Abstract
Mitochondrial respiratory function is now recognized as a pivotal player in all the aspects of cancer biology, from tumorigenesis to aggressiveness and chemotherapy resistance. Among the enzymes that compose the respiratory chain, by contributing to energy production, redox equilibrium and oxidative stress, complex I assumes a central role.
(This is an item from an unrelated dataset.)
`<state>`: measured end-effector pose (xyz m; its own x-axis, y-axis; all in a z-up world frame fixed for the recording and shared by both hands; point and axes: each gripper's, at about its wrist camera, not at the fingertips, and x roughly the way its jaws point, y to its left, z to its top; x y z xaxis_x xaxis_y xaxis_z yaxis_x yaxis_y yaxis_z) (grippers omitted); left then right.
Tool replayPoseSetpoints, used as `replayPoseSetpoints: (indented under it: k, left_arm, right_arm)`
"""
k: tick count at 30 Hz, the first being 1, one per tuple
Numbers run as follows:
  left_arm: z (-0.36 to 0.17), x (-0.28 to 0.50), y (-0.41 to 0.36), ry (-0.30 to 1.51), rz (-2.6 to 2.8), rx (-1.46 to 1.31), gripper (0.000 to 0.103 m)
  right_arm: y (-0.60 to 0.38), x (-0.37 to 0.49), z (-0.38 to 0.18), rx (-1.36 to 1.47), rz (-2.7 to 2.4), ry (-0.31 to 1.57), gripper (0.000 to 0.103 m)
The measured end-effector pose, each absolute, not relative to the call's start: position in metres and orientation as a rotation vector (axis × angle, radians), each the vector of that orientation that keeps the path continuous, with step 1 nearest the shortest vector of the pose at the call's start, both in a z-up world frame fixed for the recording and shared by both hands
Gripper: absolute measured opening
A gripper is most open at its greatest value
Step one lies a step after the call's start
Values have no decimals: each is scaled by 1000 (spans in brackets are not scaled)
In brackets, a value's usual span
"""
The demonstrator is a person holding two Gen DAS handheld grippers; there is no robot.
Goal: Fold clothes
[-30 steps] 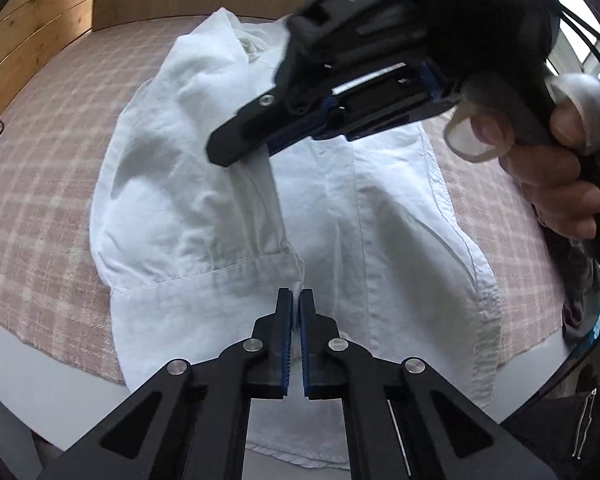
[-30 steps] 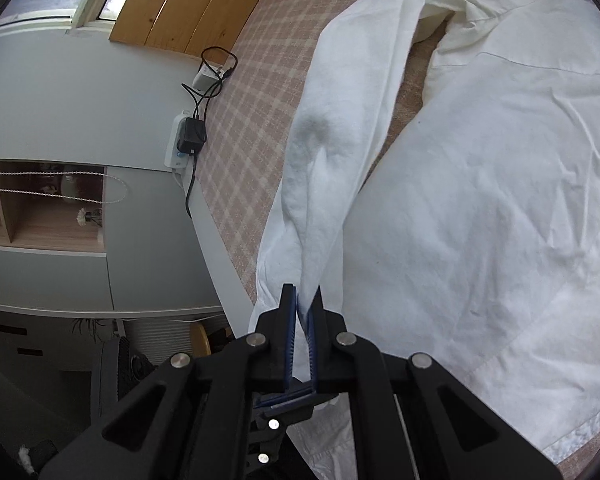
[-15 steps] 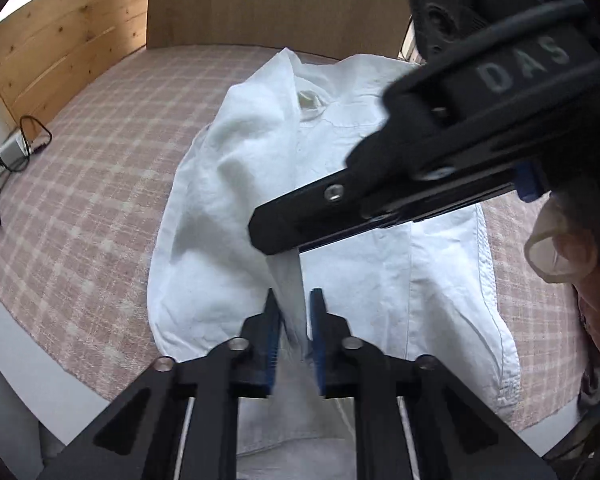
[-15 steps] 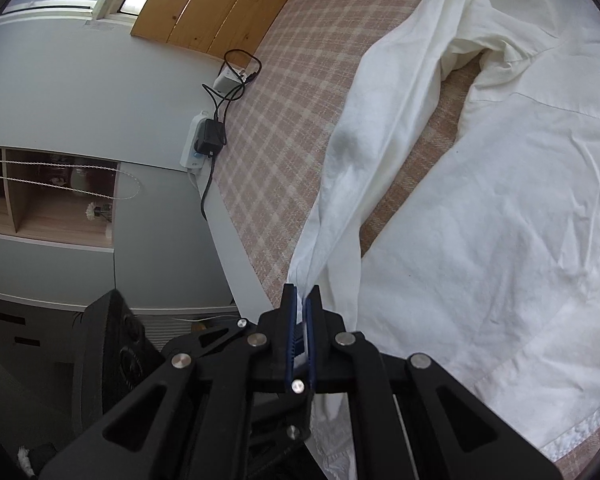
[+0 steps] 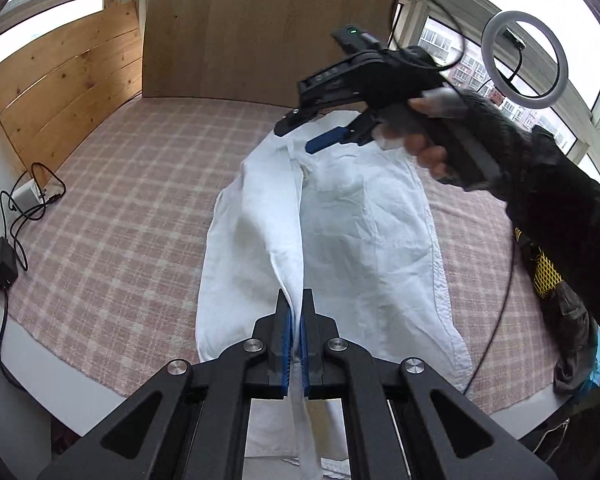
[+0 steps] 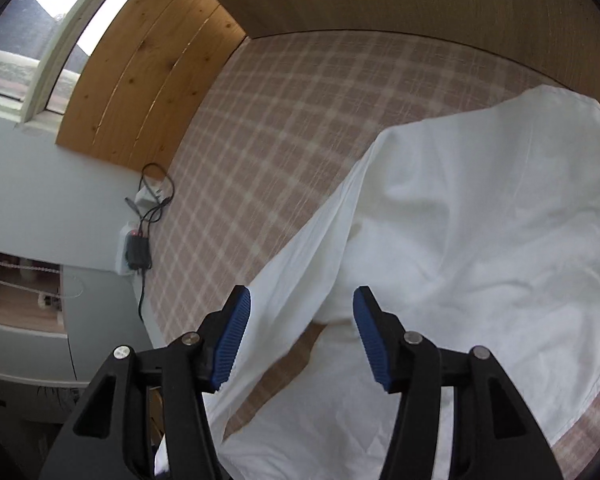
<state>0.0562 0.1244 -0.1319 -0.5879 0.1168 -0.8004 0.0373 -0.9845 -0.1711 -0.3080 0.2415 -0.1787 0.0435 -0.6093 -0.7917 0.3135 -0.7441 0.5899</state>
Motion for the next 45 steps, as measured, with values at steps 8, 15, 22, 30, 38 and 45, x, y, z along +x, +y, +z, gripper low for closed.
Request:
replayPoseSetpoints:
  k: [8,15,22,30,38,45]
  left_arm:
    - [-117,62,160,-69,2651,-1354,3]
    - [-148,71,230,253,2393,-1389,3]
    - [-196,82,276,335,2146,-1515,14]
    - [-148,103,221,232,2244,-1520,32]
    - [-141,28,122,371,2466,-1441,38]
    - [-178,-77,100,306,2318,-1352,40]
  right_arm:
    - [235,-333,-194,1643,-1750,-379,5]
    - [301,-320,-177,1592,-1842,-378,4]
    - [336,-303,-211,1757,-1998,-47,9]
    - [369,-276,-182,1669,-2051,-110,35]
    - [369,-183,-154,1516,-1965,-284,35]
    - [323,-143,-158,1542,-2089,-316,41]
Complex I defects may arise from mutations in mitochondrial or nuclear DNA, in both structural genes or assembly factors, from alteration of the expression levels of its subunits, or from drug exposure. Since cancer cells have a high-energy demand and require macromolecules for proliferation, it is not surprising that severe complex I defects, caused either by mutations or treatment with specific inhibitors, prevent tumor progression, while contributing to resistance to certain chemotherapeutic agents. On the other hand, enhanced oxidative stress due to mild complex I dysfunction drives an opposite phenotype, as it stimulates cancer cell proliferation and invasiveness. We here review the current knowledge on the contribution of respiratory complex I to cancer biology, highlighting the double-edged role of this metabolic enzyme in tumor progression, metastasis formation, and response to chemotherapy.
Highlights
The mitochondrial oxidative phosphorylation (OXPHOS) system is the major site of energy production in eukaryotic cells and is composed of four respiratory complexes and Fo F1 –adenosine triphosphate (ATP) synthase organized in functional supramolecular structures, such as dimers of single complexes or supercomplexes formed by the association of different complexes [1]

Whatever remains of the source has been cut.